Levee break in California leads to catastrophic flooding and mass evacuations
Pajaro, California - A levee failure on the Pajaro River in Monterey County overnight triggered massive flooding and prompted hundreds of evacuations and dozens of water rescues as the latest atmospheric river storm pummeled large swaths of California.
The levee – 3 miles upstream from the town of Pajaro – breached late Friday night, said Nicholas Pasculli, a Monterey County spokesperson. Patrols noticed boils "bubbling up in the adjacent farmland" at 11 PM, the first sign that there was a problem.
Thirty minutes later, the levee failed, Pasculli said. As of Saturday morning, he said, "the failure is approximately 100 feet wide." The entire town of Pajaro is under water, he said.

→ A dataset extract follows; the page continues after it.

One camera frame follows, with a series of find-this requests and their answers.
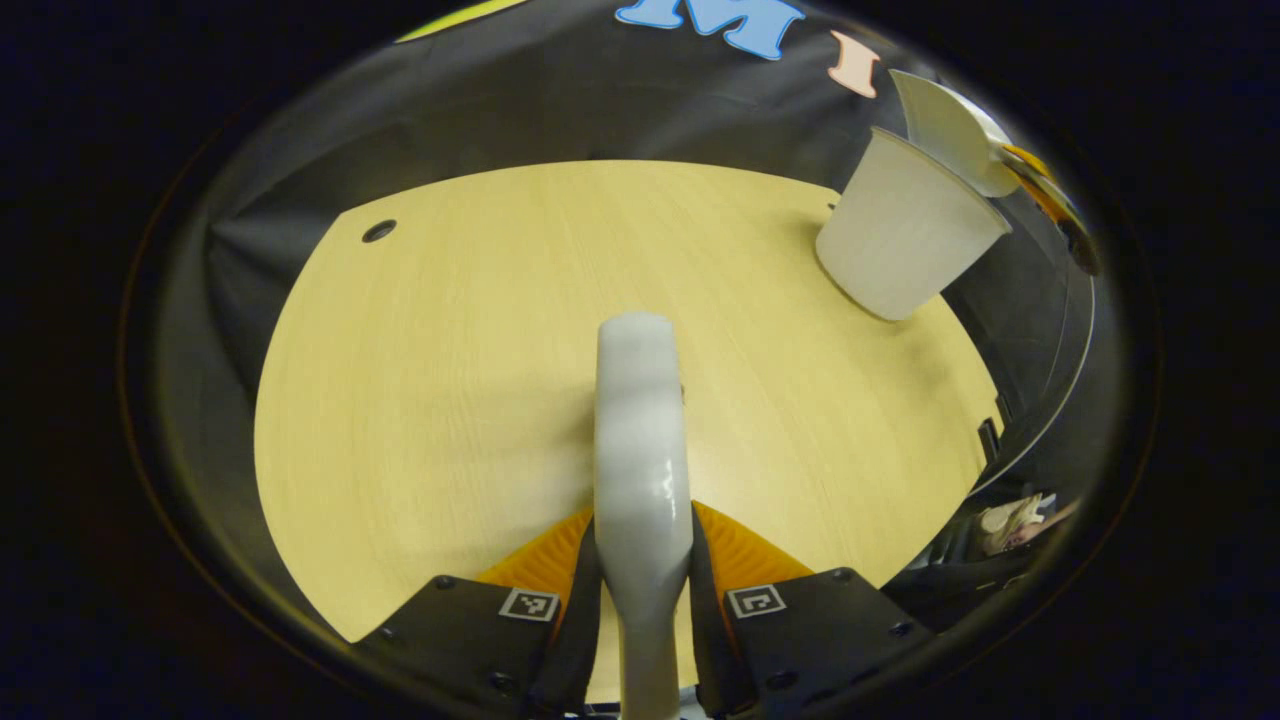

Authorities conducted 60 rescues overnight, which included the use of high-water vehicles, the sheriff’s diving team, as well as the California Department of Forestry and Fire Protection’s swift-water team, officials said. National Guard personnel were dispatched to assist there. At least 96 people were placed in county shelters.
Monterey County sheriff’s officials, Watsonville police and the California Highway Patrol conducted evacuations on Friday and Saturday.
The East Bay Times reported that many people were still streaming into shelters set up in the area on Sunday morning.
Flash flood warnings remain in effect for parts of Santa Cruz, Santa Clara, Monterey, Tulare, and Sonoma counties, according to the National Weather Service, as heavy rain coupled with melting snow contribute to the disasters.
At least two recent deaths have been confirmed as storm-related, officials said, as the "Pineapple Express" storm wreaked havoc across the state.